# Exercise prompt
Exactly the lines from the one containing "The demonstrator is" through the final line of the data below, with pictures omitted, make up the answer.

# Dataset content
● ● ● ● ●
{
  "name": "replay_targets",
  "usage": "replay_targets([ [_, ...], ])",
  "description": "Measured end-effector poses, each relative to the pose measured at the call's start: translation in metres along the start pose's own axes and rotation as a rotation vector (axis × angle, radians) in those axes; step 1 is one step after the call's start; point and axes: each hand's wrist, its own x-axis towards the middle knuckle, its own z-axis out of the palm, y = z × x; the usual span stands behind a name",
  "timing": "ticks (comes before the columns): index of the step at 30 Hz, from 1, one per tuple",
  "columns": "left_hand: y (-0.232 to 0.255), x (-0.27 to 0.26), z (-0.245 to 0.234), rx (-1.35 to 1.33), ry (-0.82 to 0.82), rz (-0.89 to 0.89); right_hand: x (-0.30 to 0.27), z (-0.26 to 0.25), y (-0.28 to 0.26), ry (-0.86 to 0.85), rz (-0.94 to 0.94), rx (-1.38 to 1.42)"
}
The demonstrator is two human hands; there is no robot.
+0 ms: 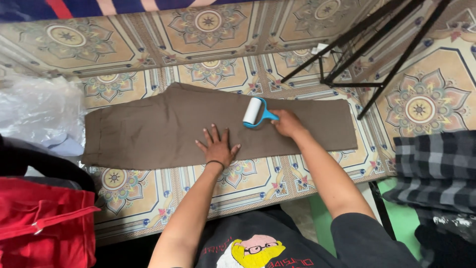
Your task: Cleaning a pair of pants with a lint roller, folding them, and inserting them into a plastic bag for shipping.
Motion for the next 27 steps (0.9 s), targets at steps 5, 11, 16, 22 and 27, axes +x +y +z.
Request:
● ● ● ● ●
# Answer to the problem
The demonstrator is two human hands; there is no robot.
+0 ms: 
Your task: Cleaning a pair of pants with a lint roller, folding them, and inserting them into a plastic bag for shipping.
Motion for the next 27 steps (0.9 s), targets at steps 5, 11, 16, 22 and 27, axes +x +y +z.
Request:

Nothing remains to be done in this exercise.